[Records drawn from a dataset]
::::::::
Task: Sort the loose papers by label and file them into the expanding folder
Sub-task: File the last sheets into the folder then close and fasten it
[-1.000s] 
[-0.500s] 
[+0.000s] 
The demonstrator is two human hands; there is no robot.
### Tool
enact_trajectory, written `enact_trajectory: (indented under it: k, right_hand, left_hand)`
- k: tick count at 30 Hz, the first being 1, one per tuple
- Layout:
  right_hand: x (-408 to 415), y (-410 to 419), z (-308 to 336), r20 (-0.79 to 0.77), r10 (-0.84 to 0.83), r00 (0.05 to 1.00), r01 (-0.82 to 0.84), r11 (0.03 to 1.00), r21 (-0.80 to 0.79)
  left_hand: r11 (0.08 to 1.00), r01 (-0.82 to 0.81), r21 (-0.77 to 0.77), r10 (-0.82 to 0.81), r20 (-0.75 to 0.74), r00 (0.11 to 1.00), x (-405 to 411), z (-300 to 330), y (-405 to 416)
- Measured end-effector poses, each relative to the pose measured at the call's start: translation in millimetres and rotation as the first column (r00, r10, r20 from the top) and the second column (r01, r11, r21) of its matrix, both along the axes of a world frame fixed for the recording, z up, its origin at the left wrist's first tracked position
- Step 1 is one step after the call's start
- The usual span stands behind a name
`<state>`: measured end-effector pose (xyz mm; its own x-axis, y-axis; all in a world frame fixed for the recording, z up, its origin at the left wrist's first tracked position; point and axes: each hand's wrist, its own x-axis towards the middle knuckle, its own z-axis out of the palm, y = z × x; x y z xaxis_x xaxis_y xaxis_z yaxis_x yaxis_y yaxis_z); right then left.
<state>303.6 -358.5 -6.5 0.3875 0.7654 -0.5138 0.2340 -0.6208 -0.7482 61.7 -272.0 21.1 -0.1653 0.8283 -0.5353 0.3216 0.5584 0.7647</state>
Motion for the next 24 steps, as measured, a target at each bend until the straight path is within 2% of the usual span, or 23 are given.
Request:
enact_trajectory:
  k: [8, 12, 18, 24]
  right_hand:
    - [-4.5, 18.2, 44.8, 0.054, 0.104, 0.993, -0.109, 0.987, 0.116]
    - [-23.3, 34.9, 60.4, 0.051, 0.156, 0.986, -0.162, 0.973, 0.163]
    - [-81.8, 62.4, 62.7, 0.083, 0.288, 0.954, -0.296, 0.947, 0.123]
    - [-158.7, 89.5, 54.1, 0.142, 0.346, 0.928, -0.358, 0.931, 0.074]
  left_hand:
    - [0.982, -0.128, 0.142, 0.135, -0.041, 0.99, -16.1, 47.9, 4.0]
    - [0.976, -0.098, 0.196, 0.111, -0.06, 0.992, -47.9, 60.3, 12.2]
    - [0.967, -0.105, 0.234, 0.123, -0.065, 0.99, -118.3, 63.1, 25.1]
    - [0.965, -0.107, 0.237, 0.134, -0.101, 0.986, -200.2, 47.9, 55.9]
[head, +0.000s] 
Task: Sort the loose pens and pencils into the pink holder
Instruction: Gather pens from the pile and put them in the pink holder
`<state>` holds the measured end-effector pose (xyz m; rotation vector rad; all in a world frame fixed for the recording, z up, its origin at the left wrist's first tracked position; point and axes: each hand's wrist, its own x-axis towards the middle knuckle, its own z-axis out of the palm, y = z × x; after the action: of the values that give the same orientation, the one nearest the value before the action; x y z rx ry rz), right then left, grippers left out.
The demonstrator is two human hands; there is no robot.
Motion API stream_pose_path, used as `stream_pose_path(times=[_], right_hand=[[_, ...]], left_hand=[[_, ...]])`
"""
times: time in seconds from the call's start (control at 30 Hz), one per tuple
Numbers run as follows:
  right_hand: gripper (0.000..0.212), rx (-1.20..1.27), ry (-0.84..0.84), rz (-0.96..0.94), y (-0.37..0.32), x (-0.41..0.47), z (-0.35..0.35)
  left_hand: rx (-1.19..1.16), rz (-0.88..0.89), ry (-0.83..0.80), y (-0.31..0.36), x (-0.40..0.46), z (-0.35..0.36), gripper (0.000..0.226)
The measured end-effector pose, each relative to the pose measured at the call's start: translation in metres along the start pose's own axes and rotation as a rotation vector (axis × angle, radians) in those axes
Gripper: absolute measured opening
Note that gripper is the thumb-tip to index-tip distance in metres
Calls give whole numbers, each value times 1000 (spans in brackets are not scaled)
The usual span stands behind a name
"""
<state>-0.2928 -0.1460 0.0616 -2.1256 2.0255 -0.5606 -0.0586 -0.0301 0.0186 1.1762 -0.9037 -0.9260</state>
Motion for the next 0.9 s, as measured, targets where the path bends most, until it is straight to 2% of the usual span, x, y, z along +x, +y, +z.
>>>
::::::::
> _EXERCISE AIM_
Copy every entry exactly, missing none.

> _TASK RESPONSE_
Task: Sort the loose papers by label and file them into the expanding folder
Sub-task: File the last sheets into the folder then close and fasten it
[-1.000s] 
[-0.500s] 
[+0.000s] 
The demonstrator is two human hands; there is no robot.
### Tool
enact_trajectory, written `enact_trajectory: (indented under it: k, right_hand, left_hand)`
- k: tick count at 30 Hz, the first being 1, one per tuple
- Layout:
  right_hand: x (-408 to 415), y (-410 to 419), z (-308 to 336), r20 (-0.79 to 0.77), r10 (-0.84 to 0.83), r00 (0.05 to 1.00), r01 (-0.82 to 0.84), r11 (0.03 to 1.00), r21 (-0.80 to 0.79)
  left_hand: r11 (0.08 to 1.00), r01 (-0.82 to 0.81), r21 (-0.77 to 0.77), r10 (-0.82 to 0.81), r20 (-0.75 to 0.74), r00 (0.11 to 1.00), x (-405 to 411), z (-300 to 330), y (-405 to 416)
- Measured end-effector poses, each relative to the pose measured at the call's start: translation in millimetres and rotation as the first column (r00, r10, r20 from the top) and the second column (r01, r11, r21) of its matrix, both along the axes of a world frame fixed for the recording, z up, its origin at the left wrist's first tracked position
- Step 1 is one step after the call's start
- The usual span stands behind a name
`<state>`: measured end-effector pose (xyz mm; its own x-axis, y-axis; all in a world frame fixed for the recording, z up, its origin at the left wrist's first tracked position; point and axes: each hand's wrist, its own x-axis towards the middle knuckle, its own z-axis out of the palm, y = z × x; x y z xaxis_x xaxis_y xaxis_z yaxis_x yaxis_y yaxis_z); right then left.
<state>303.6 -358.5 -6.5 0.3875 0.7654 -0.5138 0.2340 -0.6208 -0.7482 61.7 -272.0 21.1 -0.1653 0.8283 -0.5353 0.3216 0.5584 0.7647</state>
Motion for the next 24 steps, as measured, a target at each bend until the straight path is within 2% of the usual span, or 23 are given.
Request:
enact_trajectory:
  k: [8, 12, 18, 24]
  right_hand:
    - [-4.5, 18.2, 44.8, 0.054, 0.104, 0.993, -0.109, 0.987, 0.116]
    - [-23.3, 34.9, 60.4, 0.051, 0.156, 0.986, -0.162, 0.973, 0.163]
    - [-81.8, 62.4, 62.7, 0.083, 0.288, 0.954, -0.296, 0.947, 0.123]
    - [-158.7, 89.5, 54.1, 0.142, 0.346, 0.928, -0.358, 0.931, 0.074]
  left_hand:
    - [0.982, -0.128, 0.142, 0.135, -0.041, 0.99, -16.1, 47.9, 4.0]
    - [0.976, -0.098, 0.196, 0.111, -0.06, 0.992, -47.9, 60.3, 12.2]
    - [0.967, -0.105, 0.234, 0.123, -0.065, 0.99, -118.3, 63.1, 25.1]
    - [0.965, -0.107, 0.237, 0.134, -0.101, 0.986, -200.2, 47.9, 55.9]
[head, +0.000s] 
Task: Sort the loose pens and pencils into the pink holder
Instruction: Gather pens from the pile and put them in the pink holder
`<state>` holds the measured end-effector pose (xyz m; rotation vector rad; all in a world frame fixed for the recording, z up, its origin at the left wrist's first tracked position; point and axes: each hand's wrist, its own x-axis towards the middle knuckle, its own z-axis out of the palm, y = z × x; after the action: of the values that give the same orientation, the one nearest the value before the action; x y z rx ry rz), right then left, grippers left out.
The demonstrator is two human hands; there is no robot.
Motion API stream_pose_path, used as `stream_pose_path(times=[_], right_hand=[[_, ...]], left_hand=[[_, ...]])`
"""
times: time in seconds from the call's start (control at 30 Hz), one per tuple
Numbers run as follows:
  right_hand: gripper (0.000..0.212), rx (-1.20..1.27), ry (-0.84..0.84), rz (-0.96..0.94), y (-0.37..0.32), x (-0.41..0.47), z (-0.35..0.35)
  left_hand: rx (-1.19..1.16), rz (-0.88..0.89), ry (-0.83..0.80), y (-0.31..0.36), x (-0.40..0.46), z (-0.35..0.36), gripper (0.000..0.226)
The measured end-effector pose, each relative to the pose measured at the call's start: translation in metres along the start pose's own axes and rotation as a rotation vector (axis × angle, radians) in those axes
Gripper: absolute measured opening
Note that gripper is the thumb-tip to index-tip distance in metres
Calls give whole numbers, each value times 1000 (spans in brackets are not scaled)
The usual span stands behind a name
"""
<state>-0.2928 -0.1460 0.0616 -2.1256 2.0255 -0.5606 -0.0586 -0.0301 0.0186 1.1762 -0.9037 -0.9260</state>
Motion for the next 0.9 s, as measured, targets where the path bends most, until it is straight to 2% of the usual span, x, y, z along +x, +y, +z.
>>>

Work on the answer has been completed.